* _DIRECTIONS_
Would you please transcribe the data in full and exactly, excluding images?

──────── COLLECTED MATERIAL ────────

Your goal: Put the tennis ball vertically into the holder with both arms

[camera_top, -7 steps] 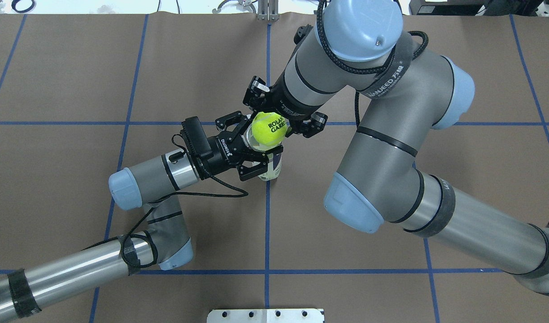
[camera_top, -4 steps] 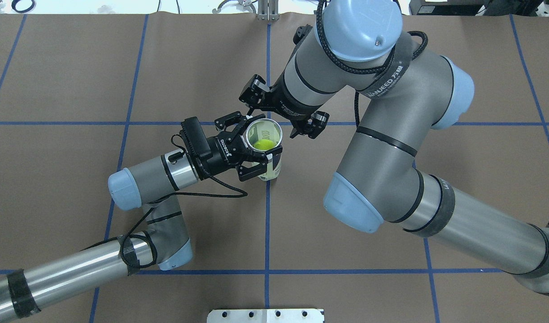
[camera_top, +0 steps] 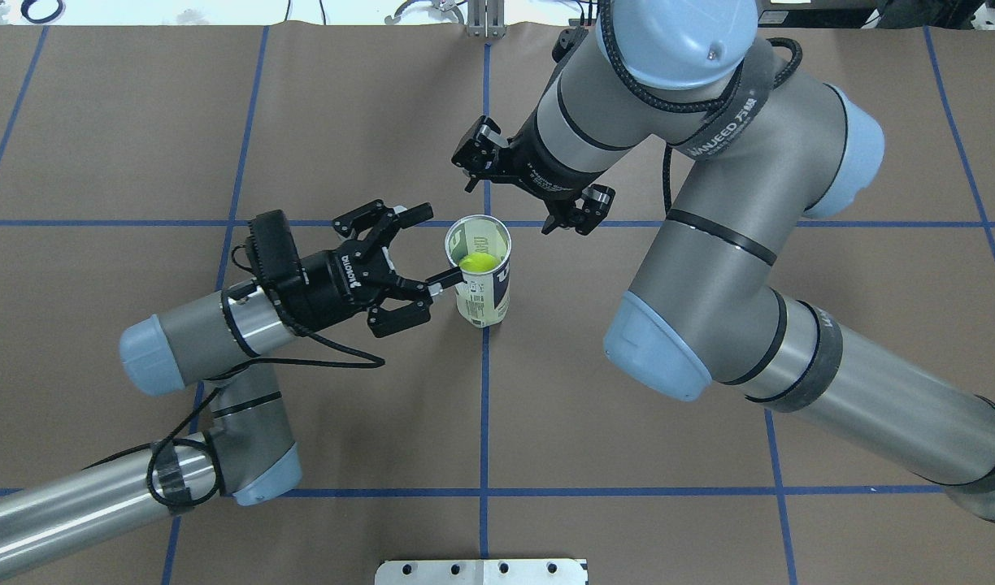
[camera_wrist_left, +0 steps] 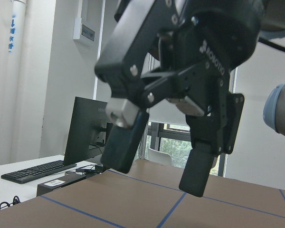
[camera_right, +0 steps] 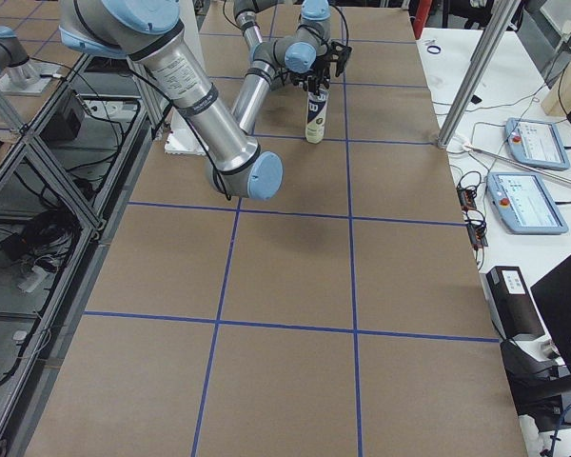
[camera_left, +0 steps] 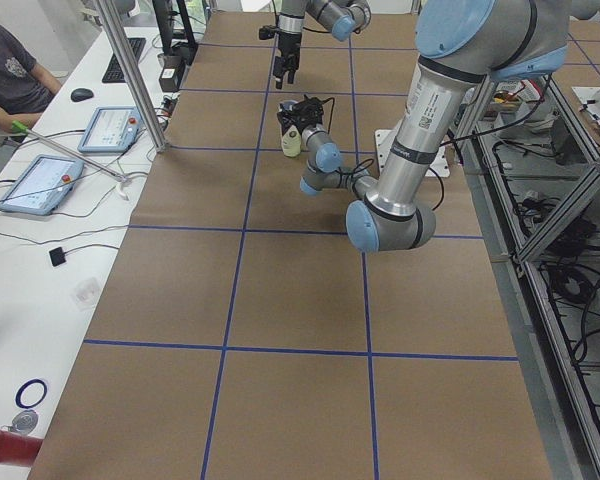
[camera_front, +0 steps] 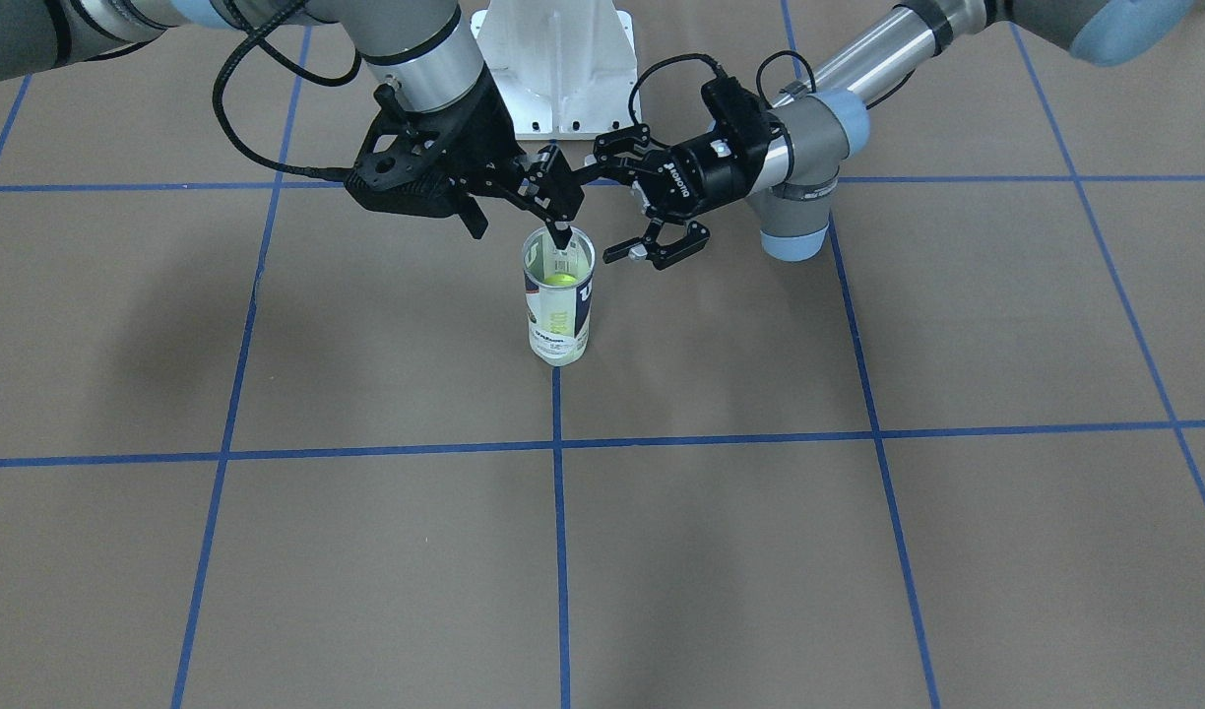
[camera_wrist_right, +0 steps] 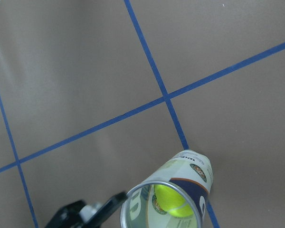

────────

* _SOLUTION TO THE EXERCISE_
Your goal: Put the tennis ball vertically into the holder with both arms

[camera_top, -7 steps] 
[camera_top, -4 steps] 
[camera_top, +0 steps] 
[camera_wrist_left, +0 steps] 
[camera_right, +0 steps] 
[camera_left, +0 steps] 
[camera_front, +0 steps] 
[camera_wrist_right, +0 steps] 

This answer has been given in full.